- _Task to carry out_
From the first line to the last, print the material exactly, skipping the pictures.

- _Information given_

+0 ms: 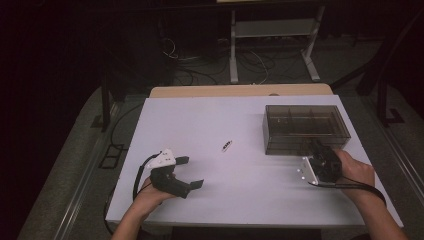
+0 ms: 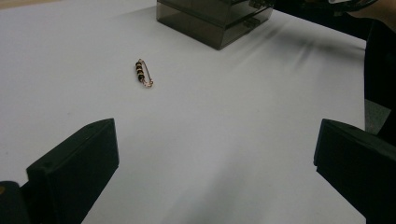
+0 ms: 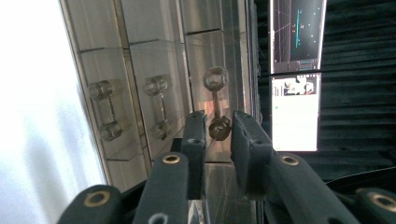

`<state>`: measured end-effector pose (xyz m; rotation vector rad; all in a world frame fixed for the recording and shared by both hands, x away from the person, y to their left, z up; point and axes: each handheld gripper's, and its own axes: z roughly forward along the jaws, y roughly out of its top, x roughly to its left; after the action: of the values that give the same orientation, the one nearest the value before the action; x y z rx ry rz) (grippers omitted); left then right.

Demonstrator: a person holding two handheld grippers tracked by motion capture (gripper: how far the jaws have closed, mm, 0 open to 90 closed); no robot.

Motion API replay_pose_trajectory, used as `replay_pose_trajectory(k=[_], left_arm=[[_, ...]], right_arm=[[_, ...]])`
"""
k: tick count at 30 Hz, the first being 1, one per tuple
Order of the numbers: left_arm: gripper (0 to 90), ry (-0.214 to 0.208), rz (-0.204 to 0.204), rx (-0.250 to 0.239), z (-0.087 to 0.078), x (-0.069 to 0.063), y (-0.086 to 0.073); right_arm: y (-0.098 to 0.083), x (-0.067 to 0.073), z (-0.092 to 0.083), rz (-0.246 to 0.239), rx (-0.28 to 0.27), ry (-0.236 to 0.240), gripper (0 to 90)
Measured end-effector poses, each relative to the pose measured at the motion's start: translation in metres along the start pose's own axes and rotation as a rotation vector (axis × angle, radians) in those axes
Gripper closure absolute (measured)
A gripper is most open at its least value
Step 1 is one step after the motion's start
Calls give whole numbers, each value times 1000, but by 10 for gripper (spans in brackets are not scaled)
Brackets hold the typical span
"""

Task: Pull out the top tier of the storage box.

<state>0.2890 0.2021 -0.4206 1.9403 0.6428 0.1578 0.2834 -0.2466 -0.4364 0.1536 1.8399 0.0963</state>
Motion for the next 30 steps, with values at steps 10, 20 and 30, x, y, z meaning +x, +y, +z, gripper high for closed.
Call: replay_pose_trajectory(k=[10, 20, 30], left_arm=[[0, 0, 1, 0, 0, 0, 0], [0, 0, 2, 0, 0, 0, 0], [0, 0, 2, 1, 0, 0, 0]], right_arm=[[1, 0, 0, -5, 3, -7, 777], [1, 0, -1, -6, 4, -7, 782], [0, 1, -4, -13, 0, -6, 783]])
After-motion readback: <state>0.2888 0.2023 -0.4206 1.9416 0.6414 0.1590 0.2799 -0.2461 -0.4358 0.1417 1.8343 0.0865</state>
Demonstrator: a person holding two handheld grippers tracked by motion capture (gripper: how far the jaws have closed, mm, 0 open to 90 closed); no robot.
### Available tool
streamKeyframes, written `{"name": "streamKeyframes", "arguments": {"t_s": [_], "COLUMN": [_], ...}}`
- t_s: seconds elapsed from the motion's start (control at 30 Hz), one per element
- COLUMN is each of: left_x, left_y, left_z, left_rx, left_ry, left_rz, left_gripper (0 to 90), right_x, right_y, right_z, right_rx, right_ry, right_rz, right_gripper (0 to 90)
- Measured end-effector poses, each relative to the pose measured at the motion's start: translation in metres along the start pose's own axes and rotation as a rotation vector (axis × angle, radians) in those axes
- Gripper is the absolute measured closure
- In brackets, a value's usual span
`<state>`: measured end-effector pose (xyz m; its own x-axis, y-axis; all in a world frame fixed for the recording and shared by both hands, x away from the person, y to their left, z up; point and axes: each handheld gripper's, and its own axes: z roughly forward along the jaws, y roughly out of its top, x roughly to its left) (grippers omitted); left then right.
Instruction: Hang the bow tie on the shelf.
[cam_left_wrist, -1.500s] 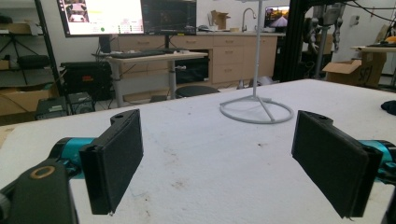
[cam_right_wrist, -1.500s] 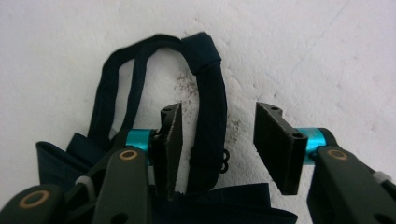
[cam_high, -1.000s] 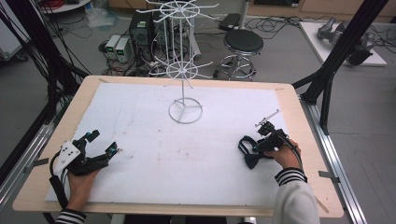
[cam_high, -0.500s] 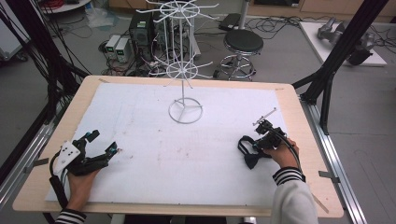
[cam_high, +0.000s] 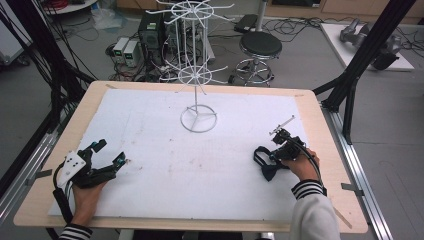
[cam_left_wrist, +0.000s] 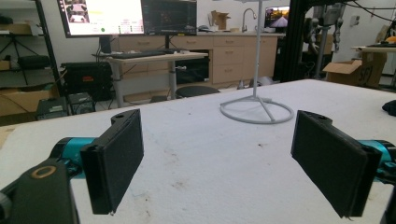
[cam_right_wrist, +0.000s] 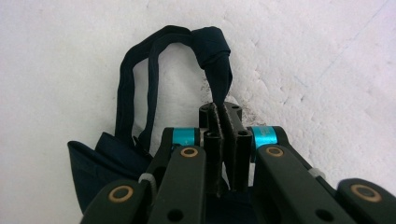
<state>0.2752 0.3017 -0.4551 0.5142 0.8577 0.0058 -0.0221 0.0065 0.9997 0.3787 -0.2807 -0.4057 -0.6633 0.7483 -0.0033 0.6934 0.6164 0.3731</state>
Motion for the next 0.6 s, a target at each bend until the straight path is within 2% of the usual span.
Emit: {"name": "streamKeyframes", "arguments": {"t_s": [0.3,0.4,0.6], "left_x": [0.000,0.000,0.000], "left_y": [0.000,0.000,0.000], "left_z": [0.000,0.000,0.000], "left_rx": [-0.001,0.000,0.000], "left_ry": [0.000,0.000,0.000], "left_rz": [0.000,0.000,0.002], "left_gripper": [17.2,17.2,17.2], "right_x": [0.000,0.003,0.010], "right_y": [0.000,0.002,0.008], "right_z": [-0.005,-0.009,-0.018], "right_rx": [-0.049,-0.106,-0.248], "right_ry": [0.011,0.036,0.055], "right_rz": [0.011,0.020,0.017], "right_gripper": [87.4,87.4,87.4]}}
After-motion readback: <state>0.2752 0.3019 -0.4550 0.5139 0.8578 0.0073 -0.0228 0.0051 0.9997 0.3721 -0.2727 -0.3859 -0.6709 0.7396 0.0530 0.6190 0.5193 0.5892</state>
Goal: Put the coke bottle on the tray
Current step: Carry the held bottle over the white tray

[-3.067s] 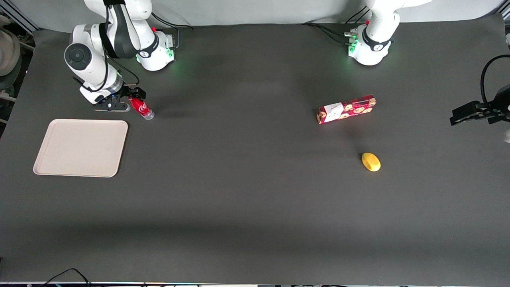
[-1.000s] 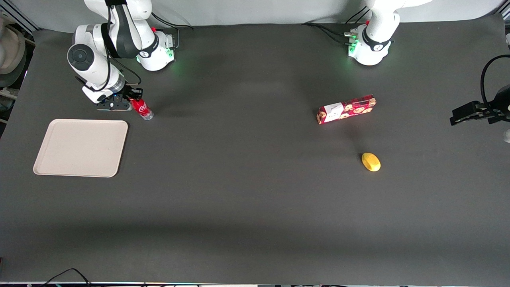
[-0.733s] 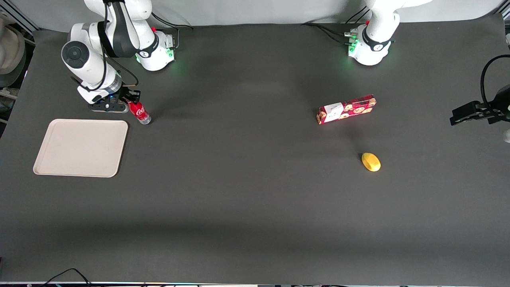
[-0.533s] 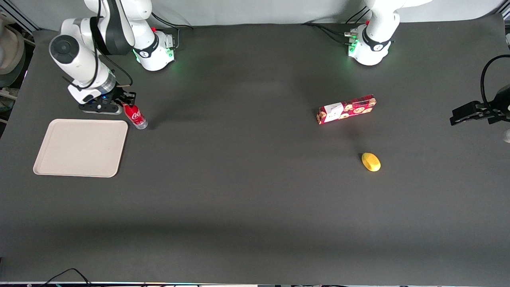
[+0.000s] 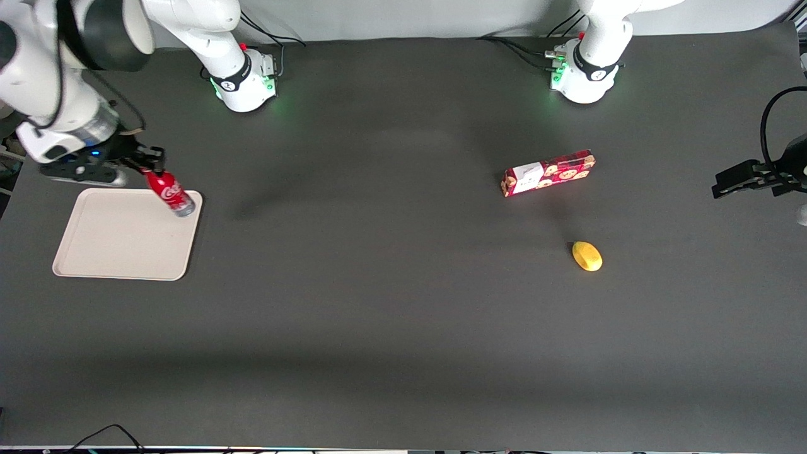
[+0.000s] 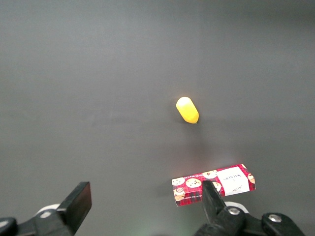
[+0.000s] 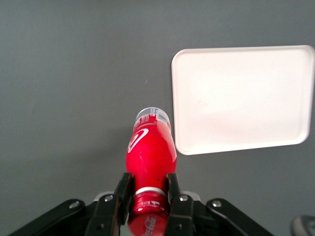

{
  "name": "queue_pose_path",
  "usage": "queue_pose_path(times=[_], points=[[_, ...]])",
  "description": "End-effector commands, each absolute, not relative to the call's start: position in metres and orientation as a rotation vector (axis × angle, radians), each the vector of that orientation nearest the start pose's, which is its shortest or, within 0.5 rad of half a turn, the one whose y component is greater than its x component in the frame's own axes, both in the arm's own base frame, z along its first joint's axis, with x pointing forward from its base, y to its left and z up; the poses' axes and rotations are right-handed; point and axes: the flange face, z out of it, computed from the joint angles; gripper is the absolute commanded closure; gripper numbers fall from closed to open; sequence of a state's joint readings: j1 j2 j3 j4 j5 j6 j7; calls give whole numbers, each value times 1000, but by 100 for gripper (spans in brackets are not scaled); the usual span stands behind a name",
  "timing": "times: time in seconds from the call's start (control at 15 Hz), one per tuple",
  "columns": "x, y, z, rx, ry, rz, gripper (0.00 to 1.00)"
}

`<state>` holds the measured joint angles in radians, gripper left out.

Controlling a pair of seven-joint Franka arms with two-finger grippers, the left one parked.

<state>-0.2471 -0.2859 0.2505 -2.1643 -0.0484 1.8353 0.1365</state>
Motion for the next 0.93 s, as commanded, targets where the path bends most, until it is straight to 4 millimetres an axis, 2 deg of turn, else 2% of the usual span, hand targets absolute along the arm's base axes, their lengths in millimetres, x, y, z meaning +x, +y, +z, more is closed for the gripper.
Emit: queue_pose_path(times=[0.0, 0.07, 0.27, 0.4, 0.53, 0.67, 0.87], points=[[528, -30, 566, -3254, 241, 116, 100], [539, -41, 576, -3256, 201, 125, 100], [555, -114, 599, -3243, 170, 104, 100], [560, -166, 600, -3244, 92, 100, 100], [566, -216, 588, -3245, 8, 135, 100], [567, -266, 561, -3241, -70, 204, 100], [572, -323, 508, -3244, -139, 257, 100]])
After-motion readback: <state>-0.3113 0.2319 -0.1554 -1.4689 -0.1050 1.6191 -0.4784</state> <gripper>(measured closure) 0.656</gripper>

- _Answer section_
+0 ms: 
+0 ms: 
+0 ms: 

`<state>`: measured end-effector pose (xyz m; rotation vector rad; all in a world frame fixed for the recording and shared by both hands, x away from the person, y to their left, z up; point and axes: each handheld gripper's, and its own axes: z roughly forward along the jaws, y roughly out of its top, x roughly to its left; after the action: of the values that give the same orientation, the one nearest the value before the action; x y z rx ry rz) (grippers omitted); left then right.

Demonstrator: a person holding two handheld grippers tracked by motion capture (gripper: how far the jaws have closed, mm, 0 open to 90 closed); no robot.

Motion API replay_pose_trajectory, used as `replay_pose_trajectory(k=[_], left_arm=[[_, ...]], right_arm=[[_, ...]])`
"""
k: tick count at 30 Hz, the first being 1, one per tuple
Order of the numbers: left_arm: gripper (0 to 90), ry (-0.214 to 0.208), rz (-0.204 to 0.204), rx (-0.250 to 0.239), z (-0.087 to 0.078), x (-0.069 to 0.063), y (-0.086 to 0.073); right_arm: y (-0.098 to 0.083), x (-0.067 to 0.073), z (-0.092 to 0.083), rz (-0.246 to 0.239), rx (-0.28 to 0.27), ry (-0.236 to 0.240), gripper (0 to 90)
Measured end-effector poses, each relative to the pose measured at the motion's start: translation in metres along the start pose's own axes and rotation as a rotation vector (axis × angle, radians) in those axes
Gripper closure absolute (measured)
A gripper is most open at its least value
Step 1 is one step after the motion's start
Calls give whole numbers, each value times 1000, but by 10 for gripper (spans in brackets are not scaled)
Brackets hold the typical span
"""

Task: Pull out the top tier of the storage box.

<state>0.2890 0.2021 -0.4206 1.9403 0.6428 0.1578 0.2834 -0.2466 -0.4364 0.1536 1.8399 0.0963</state>
Motion for the next 30 steps, with values at steps 10, 20 and 30, x, y, z meaning +x, +y, +z, gripper high for closed.
Call: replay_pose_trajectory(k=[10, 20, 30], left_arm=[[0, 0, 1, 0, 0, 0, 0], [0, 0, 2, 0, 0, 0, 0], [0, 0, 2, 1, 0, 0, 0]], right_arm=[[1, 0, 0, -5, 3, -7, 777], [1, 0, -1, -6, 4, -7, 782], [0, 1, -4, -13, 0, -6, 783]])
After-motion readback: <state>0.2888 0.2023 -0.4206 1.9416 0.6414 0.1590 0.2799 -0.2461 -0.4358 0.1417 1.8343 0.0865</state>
Demonstrator: a person holding two handheld grippers tracked by motion capture (gripper: how far the jaws have closed, mm, 0 open to 90 closed); no robot.
### Available tool
streamKeyframes, written `{"name": "streamKeyframes", "arguments": {"t_s": [_], "COLUMN": [_], ...}}`
- t_s: seconds elapsed from the motion's start (control at 30 Hz), one per element
- COLUMN is each of: left_x, left_y, left_z, left_rx, left_ry, left_rz, left_gripper (0 to 90), right_x, right_y, right_z, right_rx, right_ry, right_rz, right_gripper (0 to 90)
- Measured end-effector poses, each relative to the pose measured at the motion's start: translation in metres along the start pose's own axes and rotation as a rotation vector (axis × angle, radians) in those axes
- Gripper is the absolute measured closure
- In brackets, a value's usual span
`<state>`: measured end-effector pose (xyz m; its own x-axis, y-axis; all in a world frame fixed for the recording and shared by both hands, x away from the person, y to their left, z up; point and axes: each handheld gripper's, and its own axes: z roughly forward along the jaws, y roughly out of its top, x roughly to its left) (grippers omitted); left then right.
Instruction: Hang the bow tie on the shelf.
[cam_left_wrist, -1.500s] 
[cam_right_wrist, -1.500s] 
[cam_high, -1.000s] 
[cam_high, -0.500s] 
[cam_high, +0.000s] 
[cam_left_wrist, +0.000s] 
[cam_right_wrist, +0.000s] 
<state>0.2752 0.3017 -0.4551 0.5142 0.8577 0.0058 -0.0221 0.0065 0.9997 0.3787 -0.2807 -0.4057 -0.6633 0.7483 -0.0033 0.6934 0.6164 0.3731</state>
Motion for the next 0.6 s, a target at each bend until the straight path is within 2% of the usual span.
Emit: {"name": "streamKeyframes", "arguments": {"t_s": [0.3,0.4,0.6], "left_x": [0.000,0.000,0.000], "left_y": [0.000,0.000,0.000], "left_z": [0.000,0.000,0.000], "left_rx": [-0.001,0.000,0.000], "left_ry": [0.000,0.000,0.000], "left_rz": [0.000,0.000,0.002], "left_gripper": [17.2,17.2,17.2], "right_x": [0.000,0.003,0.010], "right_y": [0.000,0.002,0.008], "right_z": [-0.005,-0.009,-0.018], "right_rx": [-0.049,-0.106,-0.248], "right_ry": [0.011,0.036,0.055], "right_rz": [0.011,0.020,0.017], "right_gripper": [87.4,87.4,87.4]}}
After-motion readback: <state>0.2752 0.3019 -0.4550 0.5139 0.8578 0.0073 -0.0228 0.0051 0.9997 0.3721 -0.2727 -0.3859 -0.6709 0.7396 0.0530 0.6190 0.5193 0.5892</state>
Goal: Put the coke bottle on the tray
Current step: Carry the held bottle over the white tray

[-3.067s] 
[-1.000s] 
[-0.733s] 
[-0.533s] 
[+0.000s] 
[+0.000s] 
[+0.000s] 

{
  "name": "queue_pose_path",
  "usage": "queue_pose_path(times=[_], points=[[_, ...]])",
  "description": "End-effector commands, each absolute, not relative to the call's start: position in metres and orientation as a rotation vector (axis × angle, radians), each the vector of that orientation nearest the start pose's, which is its shortest or, within 0.5 rad of half a turn, the one whose y component is greater than its x component in the frame's own axes, both in the arm's own base frame, z along its first joint's axis, with x pointing forward from its base, y to its left and z up; the poses' axes and rotations are right-handed; point and axes: the flange face, z out of it, computed from the joint angles; gripper is the absolute commanded closure; gripper numbers fall from closed to open; sequence of a state's joint readings: j1 j2 j3 j4 j5 j6 j7; calls give whole numbers, each value times 1000, but by 100 for gripper (spans in brackets are not scaled); the usual span stands behind a name",
  "timing": "times: time in seconds from the call's start (control at 15 Hz), one per tuple",
  "columns": "x, y, z, rx, ry, rz, gripper (0.00 to 1.00)"
}

`<state>` holds the measured joint angles in radians, gripper left out.

Controlling a pair of seven-joint Franka arms with two-finger grippers, the left one parked.

<state>-0.2471 -0.2859 0.2505 -2.1643 -0.0484 1.8353 0.1365</state>
Motion for the next 0.93 s, as commanded, targets where the path bends most, until it is straight to 4 millimetres an axis, 2 deg of turn, else 2% of the usual span, hand targets absolute along the arm's base axes, their lengths in millimetres, x, y, z meaning +x, +y, +z, more is closed for the gripper.
Emit: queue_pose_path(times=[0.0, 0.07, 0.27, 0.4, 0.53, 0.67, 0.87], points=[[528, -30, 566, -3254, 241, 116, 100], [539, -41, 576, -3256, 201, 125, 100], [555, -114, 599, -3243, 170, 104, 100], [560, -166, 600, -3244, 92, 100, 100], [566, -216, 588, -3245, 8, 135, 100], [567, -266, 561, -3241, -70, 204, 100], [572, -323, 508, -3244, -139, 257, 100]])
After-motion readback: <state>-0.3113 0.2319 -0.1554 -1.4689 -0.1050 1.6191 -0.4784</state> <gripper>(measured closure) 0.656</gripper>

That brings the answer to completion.